*** Block opens ***
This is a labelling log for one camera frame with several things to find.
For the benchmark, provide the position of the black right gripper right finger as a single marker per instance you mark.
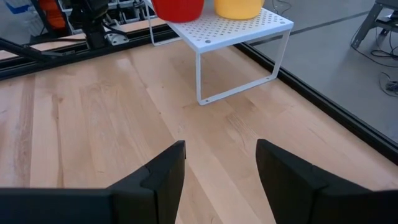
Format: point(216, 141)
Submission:
point(295, 199)

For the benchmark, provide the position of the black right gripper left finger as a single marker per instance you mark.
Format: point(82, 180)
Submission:
point(140, 202)

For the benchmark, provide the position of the red plastic mini bowl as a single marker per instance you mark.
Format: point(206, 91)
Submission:
point(177, 11)

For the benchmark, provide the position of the yellow plastic mini bowl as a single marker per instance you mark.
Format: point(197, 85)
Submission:
point(237, 9)

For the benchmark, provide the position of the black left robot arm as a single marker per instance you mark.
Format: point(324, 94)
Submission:
point(90, 18)

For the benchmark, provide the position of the white perforated metal shelf riser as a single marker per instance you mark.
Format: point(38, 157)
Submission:
point(233, 29)

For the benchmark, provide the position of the grey steel workbench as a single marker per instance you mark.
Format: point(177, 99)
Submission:
point(388, 24)

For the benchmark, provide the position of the orange and black stand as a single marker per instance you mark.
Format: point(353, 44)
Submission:
point(53, 14)

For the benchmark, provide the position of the white and blue bucket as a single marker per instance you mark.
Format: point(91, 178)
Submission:
point(15, 7)

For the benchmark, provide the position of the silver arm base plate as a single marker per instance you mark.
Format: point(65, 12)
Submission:
point(117, 39)

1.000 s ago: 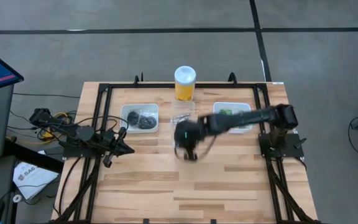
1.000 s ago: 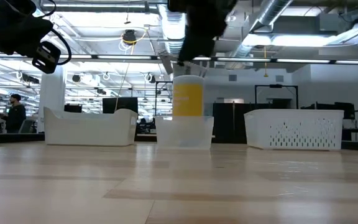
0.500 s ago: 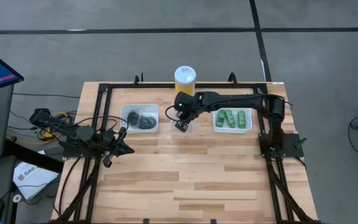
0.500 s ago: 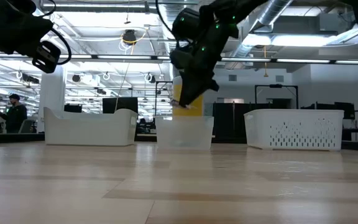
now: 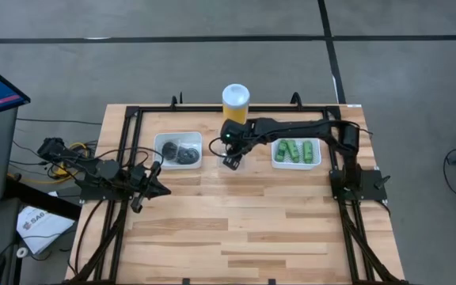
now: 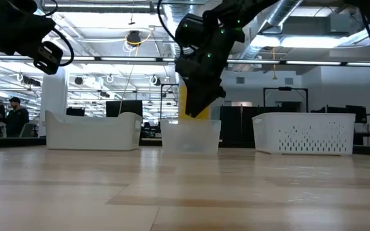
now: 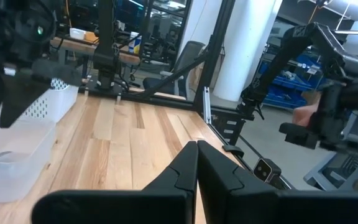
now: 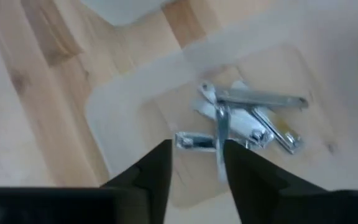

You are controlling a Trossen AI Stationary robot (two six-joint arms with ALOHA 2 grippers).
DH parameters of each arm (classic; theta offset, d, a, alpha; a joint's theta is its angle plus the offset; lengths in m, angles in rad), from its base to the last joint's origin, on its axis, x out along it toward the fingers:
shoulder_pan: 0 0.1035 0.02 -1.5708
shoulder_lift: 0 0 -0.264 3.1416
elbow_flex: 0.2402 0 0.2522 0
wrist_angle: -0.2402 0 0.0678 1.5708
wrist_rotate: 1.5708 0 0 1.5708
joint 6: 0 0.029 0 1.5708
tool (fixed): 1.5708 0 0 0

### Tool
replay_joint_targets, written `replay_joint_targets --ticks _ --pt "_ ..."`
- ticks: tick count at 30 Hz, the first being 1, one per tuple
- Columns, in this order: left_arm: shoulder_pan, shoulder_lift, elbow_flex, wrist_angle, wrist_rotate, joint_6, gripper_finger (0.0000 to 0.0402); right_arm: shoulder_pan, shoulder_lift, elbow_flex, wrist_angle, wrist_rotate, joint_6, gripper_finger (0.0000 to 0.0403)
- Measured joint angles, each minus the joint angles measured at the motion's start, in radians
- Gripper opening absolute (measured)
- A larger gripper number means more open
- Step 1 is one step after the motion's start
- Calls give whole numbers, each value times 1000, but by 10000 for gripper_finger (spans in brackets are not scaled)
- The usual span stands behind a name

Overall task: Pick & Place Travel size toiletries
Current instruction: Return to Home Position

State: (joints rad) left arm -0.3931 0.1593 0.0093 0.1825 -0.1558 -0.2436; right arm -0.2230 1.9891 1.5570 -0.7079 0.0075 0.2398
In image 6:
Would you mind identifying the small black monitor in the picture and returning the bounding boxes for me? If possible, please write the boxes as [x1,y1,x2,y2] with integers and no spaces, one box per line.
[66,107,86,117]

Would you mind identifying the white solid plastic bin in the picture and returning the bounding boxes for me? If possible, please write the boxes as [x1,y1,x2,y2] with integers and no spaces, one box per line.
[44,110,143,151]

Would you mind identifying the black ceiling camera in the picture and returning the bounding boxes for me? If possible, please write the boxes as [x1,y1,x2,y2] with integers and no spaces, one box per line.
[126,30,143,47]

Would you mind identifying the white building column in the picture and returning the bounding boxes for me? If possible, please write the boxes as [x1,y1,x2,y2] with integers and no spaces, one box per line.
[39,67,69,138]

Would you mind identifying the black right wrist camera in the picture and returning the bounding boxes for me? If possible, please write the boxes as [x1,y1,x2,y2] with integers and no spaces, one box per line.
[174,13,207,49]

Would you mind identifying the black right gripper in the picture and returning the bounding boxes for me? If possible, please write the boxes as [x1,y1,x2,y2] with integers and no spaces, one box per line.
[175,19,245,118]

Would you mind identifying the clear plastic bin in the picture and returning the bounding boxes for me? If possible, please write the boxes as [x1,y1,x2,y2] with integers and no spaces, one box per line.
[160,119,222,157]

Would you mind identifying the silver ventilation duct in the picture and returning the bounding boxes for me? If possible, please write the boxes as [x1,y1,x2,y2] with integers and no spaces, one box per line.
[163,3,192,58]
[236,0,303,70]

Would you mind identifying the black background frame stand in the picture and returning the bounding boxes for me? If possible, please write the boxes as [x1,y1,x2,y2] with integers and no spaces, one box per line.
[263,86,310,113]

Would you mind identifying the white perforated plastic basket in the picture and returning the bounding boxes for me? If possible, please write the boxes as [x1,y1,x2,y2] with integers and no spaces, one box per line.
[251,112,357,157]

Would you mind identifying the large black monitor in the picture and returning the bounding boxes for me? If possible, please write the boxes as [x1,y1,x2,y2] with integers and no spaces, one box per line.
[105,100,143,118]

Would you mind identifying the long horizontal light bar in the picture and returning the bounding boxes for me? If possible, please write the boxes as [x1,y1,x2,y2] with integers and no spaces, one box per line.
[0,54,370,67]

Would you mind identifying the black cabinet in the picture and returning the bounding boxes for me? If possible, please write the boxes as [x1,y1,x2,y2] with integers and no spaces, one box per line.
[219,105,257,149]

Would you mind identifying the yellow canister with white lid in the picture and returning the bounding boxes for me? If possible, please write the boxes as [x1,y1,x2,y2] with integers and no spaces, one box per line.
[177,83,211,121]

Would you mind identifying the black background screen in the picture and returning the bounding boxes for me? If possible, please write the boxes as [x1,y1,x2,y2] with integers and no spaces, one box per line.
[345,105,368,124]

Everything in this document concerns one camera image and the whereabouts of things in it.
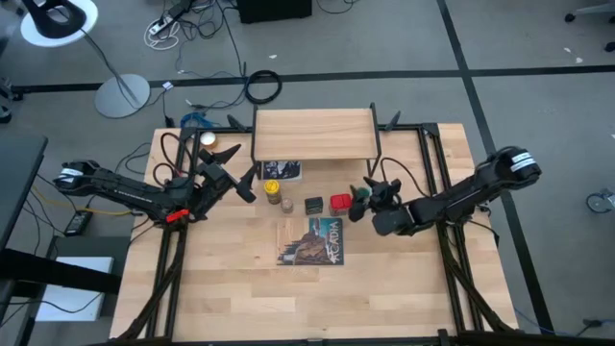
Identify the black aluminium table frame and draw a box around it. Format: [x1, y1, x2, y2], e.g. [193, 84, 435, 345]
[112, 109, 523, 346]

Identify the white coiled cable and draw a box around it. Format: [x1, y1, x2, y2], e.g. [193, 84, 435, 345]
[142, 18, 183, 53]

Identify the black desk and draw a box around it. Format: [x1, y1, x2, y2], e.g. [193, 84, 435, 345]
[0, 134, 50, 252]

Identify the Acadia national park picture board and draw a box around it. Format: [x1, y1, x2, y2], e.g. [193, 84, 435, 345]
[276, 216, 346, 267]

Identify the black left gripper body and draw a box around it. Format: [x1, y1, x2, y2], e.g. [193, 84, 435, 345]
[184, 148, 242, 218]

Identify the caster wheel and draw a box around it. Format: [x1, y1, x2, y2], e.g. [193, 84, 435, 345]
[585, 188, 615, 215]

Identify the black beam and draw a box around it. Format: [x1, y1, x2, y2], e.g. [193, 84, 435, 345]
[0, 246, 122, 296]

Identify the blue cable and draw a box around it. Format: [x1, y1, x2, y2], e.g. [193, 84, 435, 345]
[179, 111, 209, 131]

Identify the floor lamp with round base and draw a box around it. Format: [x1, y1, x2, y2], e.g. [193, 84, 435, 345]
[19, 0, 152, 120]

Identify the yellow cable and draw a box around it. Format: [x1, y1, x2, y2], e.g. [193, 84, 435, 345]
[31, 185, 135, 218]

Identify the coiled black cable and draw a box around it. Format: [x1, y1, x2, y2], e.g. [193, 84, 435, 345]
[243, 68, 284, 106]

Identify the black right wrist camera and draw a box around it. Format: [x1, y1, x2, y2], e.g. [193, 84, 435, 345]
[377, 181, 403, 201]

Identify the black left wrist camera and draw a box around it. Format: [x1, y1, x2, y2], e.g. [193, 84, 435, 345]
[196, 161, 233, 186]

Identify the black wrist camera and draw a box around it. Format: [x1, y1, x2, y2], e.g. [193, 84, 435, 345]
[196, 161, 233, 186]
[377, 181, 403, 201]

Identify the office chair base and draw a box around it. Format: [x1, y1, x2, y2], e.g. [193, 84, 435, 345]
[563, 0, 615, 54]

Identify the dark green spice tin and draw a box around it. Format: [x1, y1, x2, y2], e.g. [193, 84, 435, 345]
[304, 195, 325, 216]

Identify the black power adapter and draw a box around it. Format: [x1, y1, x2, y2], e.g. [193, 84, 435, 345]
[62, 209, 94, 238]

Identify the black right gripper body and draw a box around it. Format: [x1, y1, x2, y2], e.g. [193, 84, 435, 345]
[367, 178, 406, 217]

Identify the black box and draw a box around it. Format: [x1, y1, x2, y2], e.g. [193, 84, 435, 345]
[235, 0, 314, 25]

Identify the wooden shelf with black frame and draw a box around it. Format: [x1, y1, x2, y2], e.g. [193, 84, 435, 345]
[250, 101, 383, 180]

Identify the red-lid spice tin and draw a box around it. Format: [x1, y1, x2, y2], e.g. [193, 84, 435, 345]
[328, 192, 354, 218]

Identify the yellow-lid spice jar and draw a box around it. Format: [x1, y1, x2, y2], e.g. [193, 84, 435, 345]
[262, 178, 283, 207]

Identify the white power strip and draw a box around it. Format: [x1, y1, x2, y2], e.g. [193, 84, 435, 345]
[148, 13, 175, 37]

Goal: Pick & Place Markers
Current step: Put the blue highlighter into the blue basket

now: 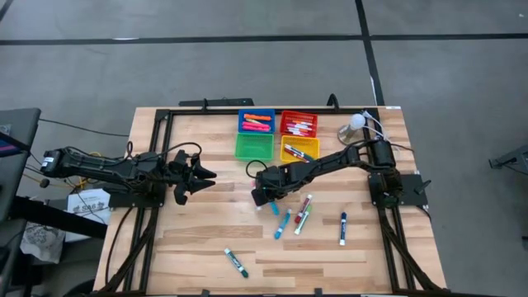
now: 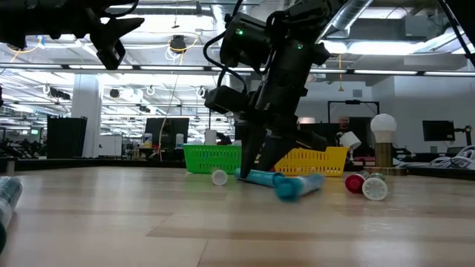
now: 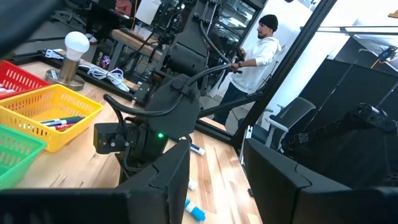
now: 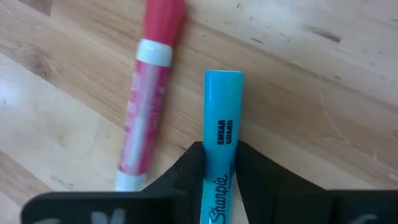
*** Block closes ***
— PROMPT —
Out of the entries above, write out only the lines between the line holding "- Measured joint" and the line holding "- Step 1 is one step after the motion's start", inclusive, each exactly as given.

— PROBLEM SOLUTION —
- Measured joint angles, each minus the joint angles measured at the motion's start, in radians
- Gripper opening absolute (measured)
- A larger gripper number means more open
- Step 1 is one step after the motion's start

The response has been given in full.